Jun 4, 2013

HG Wells' Solution

This post contains spoilers for War of the Worlds (the original HG Wells book and the more recent movie adaptation starring Tom Cruise)

I like heroes. I like seeing heroes defeat the villain and save the day. Nothing makes me happier when reading a book or watching a movie than seeing how the protagonist overcomes the challenge at the climax.

It stands to reason, then, that I am usually disappointed when a story ends with someone other than the hero saving the day. This isn't to say I think the main character should accomplish everything on their own, without any help. Quite the contrary, I love supporting characters who can stand on their own and contribute to the plot. But the eventual triumph, the key act or choice, should, I feel, come down to the protagonist.

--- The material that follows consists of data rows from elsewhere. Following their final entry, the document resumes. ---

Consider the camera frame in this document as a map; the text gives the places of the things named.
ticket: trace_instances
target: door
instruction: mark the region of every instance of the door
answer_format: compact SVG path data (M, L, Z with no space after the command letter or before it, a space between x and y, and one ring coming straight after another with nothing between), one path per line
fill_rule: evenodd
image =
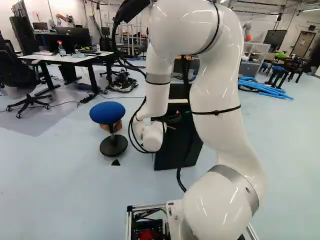
M304 57L315 36L316 34L314 32L301 31L291 54L296 54L298 57Z

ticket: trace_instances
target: red component
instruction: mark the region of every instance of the red component
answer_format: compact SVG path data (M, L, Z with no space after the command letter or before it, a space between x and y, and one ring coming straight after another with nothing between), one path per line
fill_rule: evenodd
M139 238L140 240L153 240L154 239L153 233L154 232L152 230L141 231L139 232Z

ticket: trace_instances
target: orange object
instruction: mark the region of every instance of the orange object
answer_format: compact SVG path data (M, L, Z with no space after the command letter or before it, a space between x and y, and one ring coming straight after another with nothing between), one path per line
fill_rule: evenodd
M251 34L246 36L246 38L245 38L246 42L250 42L251 40L252 40L252 35Z
M105 124L100 124L100 127L106 131L108 131L110 133L110 129L109 129L109 126L108 125L105 125ZM117 121L116 123L113 124L113 128L114 128L114 132L118 132L122 129L122 121L119 120Z

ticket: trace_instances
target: desk
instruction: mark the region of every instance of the desk
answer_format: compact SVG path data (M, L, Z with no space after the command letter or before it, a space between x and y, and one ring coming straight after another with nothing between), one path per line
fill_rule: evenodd
M100 51L100 53L101 53L100 55L96 55L96 54L93 54L93 53L84 53L84 55L92 56L92 57L96 57L97 59L100 59L100 58L104 58L106 56L114 54L112 51Z
M60 87L60 85L53 84L45 62L51 63L51 64L57 64L57 65L71 65L71 66L88 68L89 78L90 78L91 87L92 87L92 91L93 91L93 95L90 96L90 98L88 98L88 100L93 99L99 93L99 88L98 88L98 84L96 81L94 69L92 67L93 61L97 58L96 56L86 56L85 58L77 58L77 57L72 57L72 56L62 57L58 54L54 55L54 56L32 54L32 55L27 55L27 56L20 56L19 58L24 59L24 60L42 60L43 61L42 63L40 62L39 65L41 66L42 72L45 77L46 84L48 85L48 89L45 89L45 90L37 93L36 96L47 93L48 91L51 91L55 88Z
M95 55L92 53L85 53L88 56L95 56L96 60L94 61L94 65L105 65L106 72L100 73L100 77L106 74L106 79L109 83L109 86L112 84L112 69L111 67L114 64L114 52L112 51L100 51L100 55Z

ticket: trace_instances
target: white robotic arm
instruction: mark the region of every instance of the white robotic arm
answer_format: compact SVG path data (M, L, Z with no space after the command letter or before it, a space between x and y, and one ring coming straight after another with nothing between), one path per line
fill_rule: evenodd
M143 120L166 113L175 56L198 53L190 105L200 138L216 150L217 165L185 193L184 222L199 240L236 240L267 189L239 109L242 26L230 9L207 0L158 0L149 32L146 103L134 119L135 132L148 151L159 150L162 123L146 126Z

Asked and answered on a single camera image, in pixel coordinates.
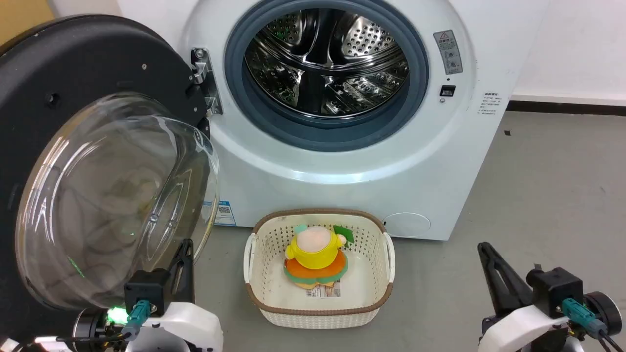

Those feelings aside, it's a generally accepted rule of fiction that a random outside force should never be the source of the hero's victory. Deus ex machina is widely regarded as a terrible way to resolve the conflict in a story.

So it's strange to me that HG Wells, one of the most well-regarded authors in western literature, resorted to it for his War of the Worlds. It's not clever planning, a desperate strike, or the abilities of a singular individual that stops the alien invasion, it's microbes. Specifically, microbes that humans have long since become immune to, but the aliens have never encountered. So, they die from the resulting infection.

Essentially, mankind is saved because the aliens were stupid. No matter what the protagonist does in the course of the story, the aliens will always die and humanity will be spared because the alien invaders didn't develop basic quarantine methods. While this fits with the themes of the book, the idea of being lost and helpless amid utter chaos, the everyman's quest for survival rather than the noble hero's daring endevours, its a risky chance to take. People expect to see the hero take on a challenge and come through. This is worth remembering wen writing yourself. Always make sure to have the hero defeat the villain through wits, strength, skill, or determination. Resist the temptation to invent an easy answer to get a problem out of the way.

You know, in the Tom Cruise version of War of the Worlds, after his character's son disappears, believed dead, only to re-appear in the very last scene, revealing he survived the invasion, I always liked to think that the son had this amazing, awesome adventure kicking alien ass and maybe even setting off the chain of events that led to the aliens' defeat, while his dad and sister spent the next hour not doing much at all.

Do you guys have any other examples where the hero isn't the one to overcome the final challenge


  1. Brandon Sanderson's Mistborn series - although there are lots of heroes in it, it isn't the hero you expect.

  2. My first thought was Harry Potter. Harry is ultimately the one that overcomes the final challenge but he gets there though the help of basically everyone else.